Chain rule with definite integrals

[xone306]

Hi, I'm working on a problem that has me a bit stumped:

The boundaries are 2 on the bottom, y on the top of the integral sign
g(y)= (integral sign) t^2*sintdt

I figure you can multiply the whole thing by 2/2 to make the t to be the derivative of t²/2, and then make u=t²/2:

2(integral sign)t²/2*sintdt

....however I'm a little confused as to what you assign as "du".
Should it be du=sintdt? Or du=tdt? Or am I way off on this? All the examples we've done so far had "u" be what is after sin, so I'm a little uncertain of how to proceed form here.

Thanks!

 

[xone306]

Never mind...it needs to be done using integration by parts I guess!

 

[ksdhart]

Yeah, I believe integrating by parts is the is the best way to go here. You sound like you may have already completed the problem, and if so that's great. If not, I'll help you with how to start.

To integrate by parts, you want the integral in the form \(\displaystyle \int \:udv\). Generally what I do is set the first term in your multiplication as u and the second/rest as dv. This may actually make your integral more complicated. If that happens, go back to the drawing board and pick different values for u and dv.

But anyway, we'll choose \(\displaystyle u=t^2\) and \(\displaystyle dv=sin\:t\:dt\). That gives \(\displaystyle du=2tdt\) and \(\displaystyle v=-cos\:t\)

Then, by the very useful formula: \(\displaystyle \int \:udv=uv-\int \:vdu\)

Plug in the relevant values and you get: \(\displaystyle \int _2^y\:\:t^2sin\:t\:dt\:=\:t^2\cdot \left(-cos\:t\right)-\int _2^y\:\:\left(-cos\:t\right)\cdot 2tdt\)
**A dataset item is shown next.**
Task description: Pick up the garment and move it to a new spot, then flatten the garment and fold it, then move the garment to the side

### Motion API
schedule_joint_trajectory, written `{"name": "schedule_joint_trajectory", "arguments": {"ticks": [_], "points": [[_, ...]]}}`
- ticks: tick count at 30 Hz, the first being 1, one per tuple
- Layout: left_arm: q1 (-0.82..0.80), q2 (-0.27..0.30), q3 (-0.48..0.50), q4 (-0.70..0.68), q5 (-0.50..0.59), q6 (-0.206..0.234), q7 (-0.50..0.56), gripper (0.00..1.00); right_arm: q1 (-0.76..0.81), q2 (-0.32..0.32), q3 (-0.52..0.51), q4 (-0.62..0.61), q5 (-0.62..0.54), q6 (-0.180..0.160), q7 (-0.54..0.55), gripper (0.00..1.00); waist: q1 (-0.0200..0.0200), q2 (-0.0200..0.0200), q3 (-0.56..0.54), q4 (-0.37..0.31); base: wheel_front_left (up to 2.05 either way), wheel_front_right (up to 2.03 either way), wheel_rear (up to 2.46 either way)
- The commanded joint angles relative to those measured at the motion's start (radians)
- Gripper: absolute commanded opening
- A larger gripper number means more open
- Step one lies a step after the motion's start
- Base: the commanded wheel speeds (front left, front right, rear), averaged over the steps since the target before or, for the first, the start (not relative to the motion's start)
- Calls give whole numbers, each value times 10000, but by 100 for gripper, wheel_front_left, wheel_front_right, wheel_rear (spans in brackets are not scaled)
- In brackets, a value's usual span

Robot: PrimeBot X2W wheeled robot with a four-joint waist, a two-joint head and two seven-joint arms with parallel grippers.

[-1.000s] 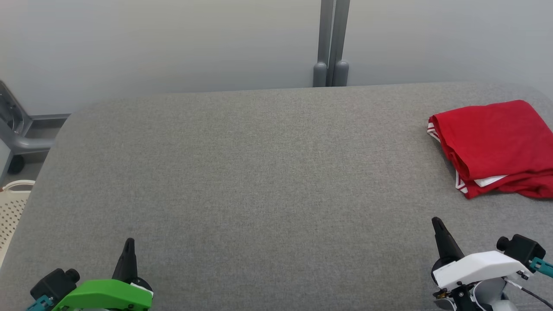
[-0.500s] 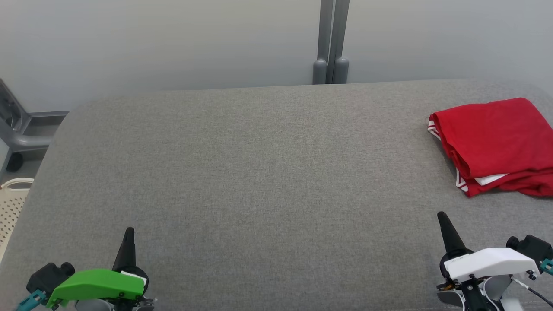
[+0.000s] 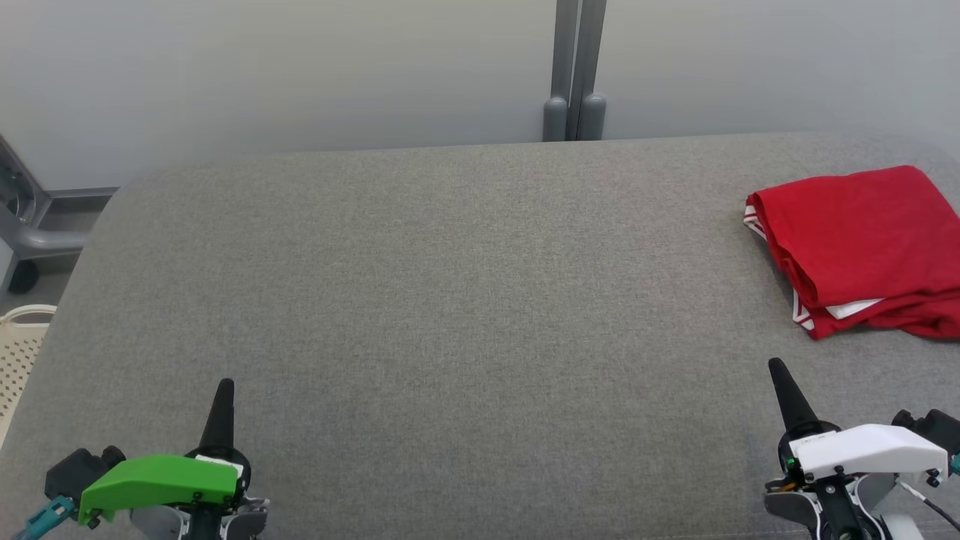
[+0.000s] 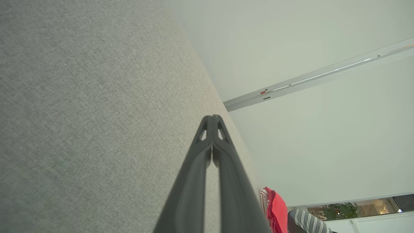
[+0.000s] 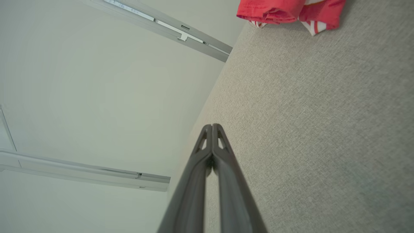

In this case, it looks like you'll need to integrate by parts again, but you should be able to handle it. I don't want to do your homework for you

 

[Ishuda]

Hi, I'm working on a problem that has me a bit stumped:

The boundaries are 2 on the bottom, y on the top of the integral sign
g(y)= (integral sign) t^2*sintdt

I figure you can multiply the whole thing by 2/2 to make the t to be the derivative of t²/2, and then make u=t²/2:

2(integral sign)t²/2*sintdt

....however I'm a little confused as to what you assign as "du".
Should it be du=sintdt? Or du=tdt? Or am I way off on this? All the examples we've done so far had "u" be what is after sin, so I'm a little uncertain of how to proceed form here.

Thanks!

For integration by parts, if you are familiar with the continued/recursive/table integration by parts, for example see
http://en.wikipedia.org/wiki/Integration_by_parts#Recursive_integration_by_parts
what you want for the derivative of u is to eventually become zero [or repeat in the proper way with the anti derivatives of v] so for cases like a polynomial in the integrand [like t²]you would normally want to start with that as your u and the rest of it as the dv and see if that seems to 'work out nicely'.